- Problem:
Once you find the line with "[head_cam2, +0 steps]" in the data below, transcribe exactly each line from there to the line with "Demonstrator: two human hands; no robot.", inclusive, and nothing else. Drop the pictures.

** Opening Information supplied block **

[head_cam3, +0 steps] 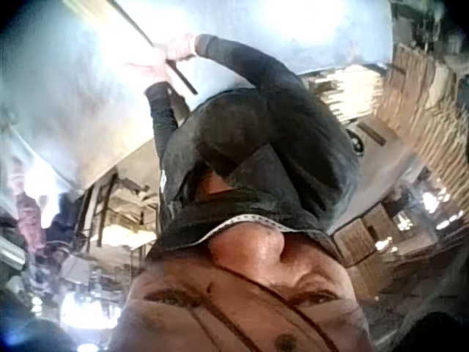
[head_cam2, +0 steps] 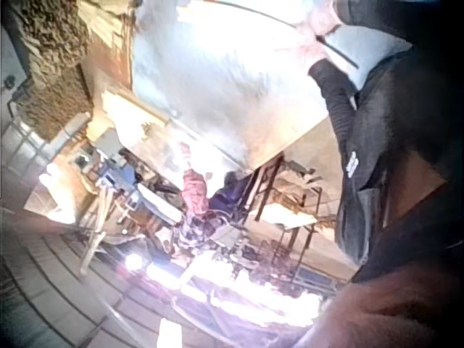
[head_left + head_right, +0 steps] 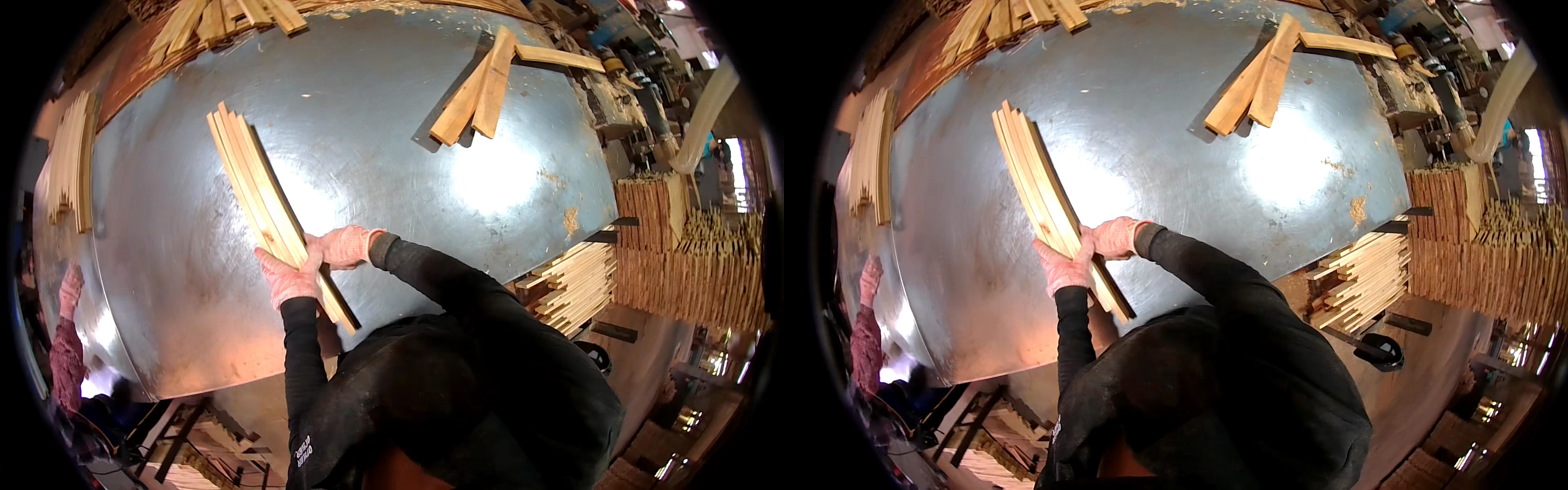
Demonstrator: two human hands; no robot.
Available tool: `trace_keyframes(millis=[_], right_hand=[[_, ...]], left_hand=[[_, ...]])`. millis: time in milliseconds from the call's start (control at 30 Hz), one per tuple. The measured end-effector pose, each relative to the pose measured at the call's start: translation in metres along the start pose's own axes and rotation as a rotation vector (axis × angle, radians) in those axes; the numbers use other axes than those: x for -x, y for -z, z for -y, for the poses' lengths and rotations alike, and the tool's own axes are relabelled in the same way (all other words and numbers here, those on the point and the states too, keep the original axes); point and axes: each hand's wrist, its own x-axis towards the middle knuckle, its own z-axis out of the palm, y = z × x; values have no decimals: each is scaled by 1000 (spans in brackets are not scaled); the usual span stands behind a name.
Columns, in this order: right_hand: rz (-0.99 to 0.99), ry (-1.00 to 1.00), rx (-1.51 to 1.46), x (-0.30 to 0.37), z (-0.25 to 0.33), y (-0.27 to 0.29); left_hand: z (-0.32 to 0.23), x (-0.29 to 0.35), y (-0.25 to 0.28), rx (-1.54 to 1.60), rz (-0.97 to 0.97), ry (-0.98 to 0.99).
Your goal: The person repeatedly picks up wooden planks from a large metal table, briefly inspects them, and places them into a growing stack. The person handles the planks one at a time or in small groups, continuously moving them from scattered positions on the table to a consolidated pile.
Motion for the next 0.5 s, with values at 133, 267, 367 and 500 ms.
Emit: trace_keyframes(millis=[133, 267, 367, 500], right_hand=[[-775, -61, 149, 2, -97, 13], [-1586, -450, -165, 82, -196, 113], [-1425, -870, -324, 118, -274, 176], [-1197, -714, -784, 114, -353, 179]], left_hand=[[16, -6, -8, -228, -46, 35], [89, 16, 13, -232, -241, -154], [117, 42, 25, -469, -245, -71], [45, 32, -8, -593, -429, -588]])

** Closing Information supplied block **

- Answer to this problem:
[head_cam2, +0 steps] 
[head_left + head_right, +0 steps] 
Demonstrator: two human hands; no robot.

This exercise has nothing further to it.